Nominated MP Arasu Duraisamy said that some companies are reluctant to extend the retirement age for certain groups of senior workers: general administrative staff who are deemed easily replaceable with robotic process automation or younger employees, and those in roles where physical fitness is needed.

He said employers should intervene early through customised career planning for each employee. Companies can consider reskilling workers in their 40s so they can have better job security and progression when they retire and seek re-employment in the company.

"I urge employers to not view these senior workers as a cost burden but as valuable assets with tacit knowledge, as these senior employees will be the ones mentoring the next generation of workers," he said.

Mr Melvin Yong (Tanjong Pagar GRC) said that mid-career PMETs are especially vulnerable to lacking employment and employability, and that training should be made more relevant, affordable and physically closer to them.

He said that the National Trades Union Congress will set up on-demand mobile centres for PMEs to offer career development workshops and job preparation courses closer to the heartlands. The UPME Centre is now located in the NTUC Members' Hub in One Marina Boulevard.

For a start, the mobile centres will be at Cairnhill, Tanglin and Pek Kio community centres. Services will be extended to all 11 community centres in the Tanjong Pagar GRC, said Mr Yong, adding that he hopes the Government can open all community centres and residents' committee centres for this purpose.

NTUC will also roll out free workshops on project management fundamentals, digital marketing and financial planning, he said.

"Many PMETs find themselves 'sandwiched' financially, as they have both young children and elderly parents to care for. It is important that we help them navigate through this period and emerge with sound financial footing, so that they can achieve their desired quality of life during retirement," he said.

Mr Patrick Tay (West Coast GRC) suggested providing the SkillsFuture Credit top-ups earlier than October, so that workers can use this period of downtime amid the coronavirus outbreak to go for training. All Singaporeans aged 25 and up will receive $500, while those aged 40 to 60 will receive an additional $500 which can be used on about 200 career transition programmes offered by continuing education and training centres.
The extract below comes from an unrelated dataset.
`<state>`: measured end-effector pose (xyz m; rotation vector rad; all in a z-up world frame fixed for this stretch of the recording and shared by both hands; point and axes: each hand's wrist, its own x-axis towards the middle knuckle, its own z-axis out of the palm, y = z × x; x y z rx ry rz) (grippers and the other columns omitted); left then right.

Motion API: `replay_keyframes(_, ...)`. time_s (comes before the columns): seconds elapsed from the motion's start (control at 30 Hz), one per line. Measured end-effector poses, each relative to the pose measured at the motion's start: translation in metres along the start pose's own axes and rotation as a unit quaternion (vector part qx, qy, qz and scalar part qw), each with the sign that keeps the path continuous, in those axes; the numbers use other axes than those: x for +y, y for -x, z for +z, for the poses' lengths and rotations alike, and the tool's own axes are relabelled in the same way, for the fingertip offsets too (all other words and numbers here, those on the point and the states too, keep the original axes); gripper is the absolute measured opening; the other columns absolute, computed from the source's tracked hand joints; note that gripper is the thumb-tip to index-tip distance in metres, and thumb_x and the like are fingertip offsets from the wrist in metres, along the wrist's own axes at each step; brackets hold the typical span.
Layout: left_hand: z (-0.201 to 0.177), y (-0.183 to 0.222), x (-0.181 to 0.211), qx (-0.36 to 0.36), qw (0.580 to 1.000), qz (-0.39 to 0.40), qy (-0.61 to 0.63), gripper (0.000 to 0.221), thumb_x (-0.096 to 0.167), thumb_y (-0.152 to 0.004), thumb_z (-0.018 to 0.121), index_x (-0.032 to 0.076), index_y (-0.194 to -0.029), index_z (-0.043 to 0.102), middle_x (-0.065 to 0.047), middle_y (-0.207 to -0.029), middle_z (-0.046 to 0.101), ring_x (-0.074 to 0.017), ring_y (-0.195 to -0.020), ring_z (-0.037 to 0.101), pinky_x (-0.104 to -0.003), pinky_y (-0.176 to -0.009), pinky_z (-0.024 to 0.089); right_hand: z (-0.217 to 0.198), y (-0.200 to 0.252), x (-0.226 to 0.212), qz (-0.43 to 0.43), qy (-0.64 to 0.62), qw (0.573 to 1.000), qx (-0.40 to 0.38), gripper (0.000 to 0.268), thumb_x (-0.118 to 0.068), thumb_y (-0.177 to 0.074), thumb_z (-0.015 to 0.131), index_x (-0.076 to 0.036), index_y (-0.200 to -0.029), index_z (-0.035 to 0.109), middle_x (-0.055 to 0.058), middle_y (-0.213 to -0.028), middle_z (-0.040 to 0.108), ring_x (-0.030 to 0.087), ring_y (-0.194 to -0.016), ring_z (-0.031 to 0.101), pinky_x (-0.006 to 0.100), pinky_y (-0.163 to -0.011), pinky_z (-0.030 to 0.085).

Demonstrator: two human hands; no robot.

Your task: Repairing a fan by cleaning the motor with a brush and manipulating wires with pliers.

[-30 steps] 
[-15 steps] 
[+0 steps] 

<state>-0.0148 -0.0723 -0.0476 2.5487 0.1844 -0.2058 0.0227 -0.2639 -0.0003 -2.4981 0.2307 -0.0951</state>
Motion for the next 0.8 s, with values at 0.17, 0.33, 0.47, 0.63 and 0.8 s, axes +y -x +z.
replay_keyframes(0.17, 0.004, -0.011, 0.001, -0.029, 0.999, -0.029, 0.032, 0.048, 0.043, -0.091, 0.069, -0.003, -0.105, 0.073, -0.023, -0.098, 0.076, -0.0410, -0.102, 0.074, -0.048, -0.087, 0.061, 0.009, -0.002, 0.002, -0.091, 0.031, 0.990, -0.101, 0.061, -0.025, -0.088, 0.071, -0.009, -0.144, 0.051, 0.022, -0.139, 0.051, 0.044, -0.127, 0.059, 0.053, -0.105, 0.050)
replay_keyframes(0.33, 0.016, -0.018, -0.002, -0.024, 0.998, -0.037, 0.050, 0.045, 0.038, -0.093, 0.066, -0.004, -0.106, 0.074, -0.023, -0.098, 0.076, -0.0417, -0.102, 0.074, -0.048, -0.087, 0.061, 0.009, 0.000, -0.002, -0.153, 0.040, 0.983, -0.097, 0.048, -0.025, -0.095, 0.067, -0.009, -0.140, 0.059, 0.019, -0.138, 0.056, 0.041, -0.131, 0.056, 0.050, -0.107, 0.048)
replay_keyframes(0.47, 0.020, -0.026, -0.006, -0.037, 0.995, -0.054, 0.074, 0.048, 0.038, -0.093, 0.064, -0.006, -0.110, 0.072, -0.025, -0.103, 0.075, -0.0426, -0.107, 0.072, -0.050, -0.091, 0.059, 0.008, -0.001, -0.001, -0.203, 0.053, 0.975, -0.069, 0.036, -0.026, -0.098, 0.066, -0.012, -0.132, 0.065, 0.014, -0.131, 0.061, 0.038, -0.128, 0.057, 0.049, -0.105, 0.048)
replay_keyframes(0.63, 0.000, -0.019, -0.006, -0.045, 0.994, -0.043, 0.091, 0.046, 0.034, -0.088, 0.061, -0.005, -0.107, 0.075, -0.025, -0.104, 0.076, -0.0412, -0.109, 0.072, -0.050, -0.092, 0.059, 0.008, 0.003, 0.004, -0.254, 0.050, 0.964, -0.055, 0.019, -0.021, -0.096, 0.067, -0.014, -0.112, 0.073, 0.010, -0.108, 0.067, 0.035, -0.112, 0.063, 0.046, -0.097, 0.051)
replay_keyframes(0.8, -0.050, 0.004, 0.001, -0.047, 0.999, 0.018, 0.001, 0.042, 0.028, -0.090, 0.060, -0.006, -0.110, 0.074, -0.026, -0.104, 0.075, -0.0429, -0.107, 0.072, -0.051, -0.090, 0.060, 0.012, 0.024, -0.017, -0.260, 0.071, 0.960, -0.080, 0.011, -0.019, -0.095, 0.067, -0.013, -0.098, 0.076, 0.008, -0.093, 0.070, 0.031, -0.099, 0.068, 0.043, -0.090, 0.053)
Among other things, Mr Tay suggested expanding the list of eligible programmes beyond the 200 to include those recognised under the industry transformation maps skills frameworks as well as suitable Government and NTUC-run courses and training programmes and those of company training committees.

As for vulnerable workers, Mr Zainal Sapari (Pasir Ris-Punggol GRC) suggested providing data on wage benchmarks by occupation and sector so that people can identify a fair wage and make more informed decisions about their careers. This could start off in the food and beverage industry, which employs about 180,000 people in diverse roles.

He also suggested educating people about fair employment contracts, starting in tertiary institutions. There could be a "cooling off period" of up to five working days for workers to rescind contracts without penalty. Companies found or reported to have unfair clauses in their employment contracts could be placed on a watchlist and be subject to administrative penalties.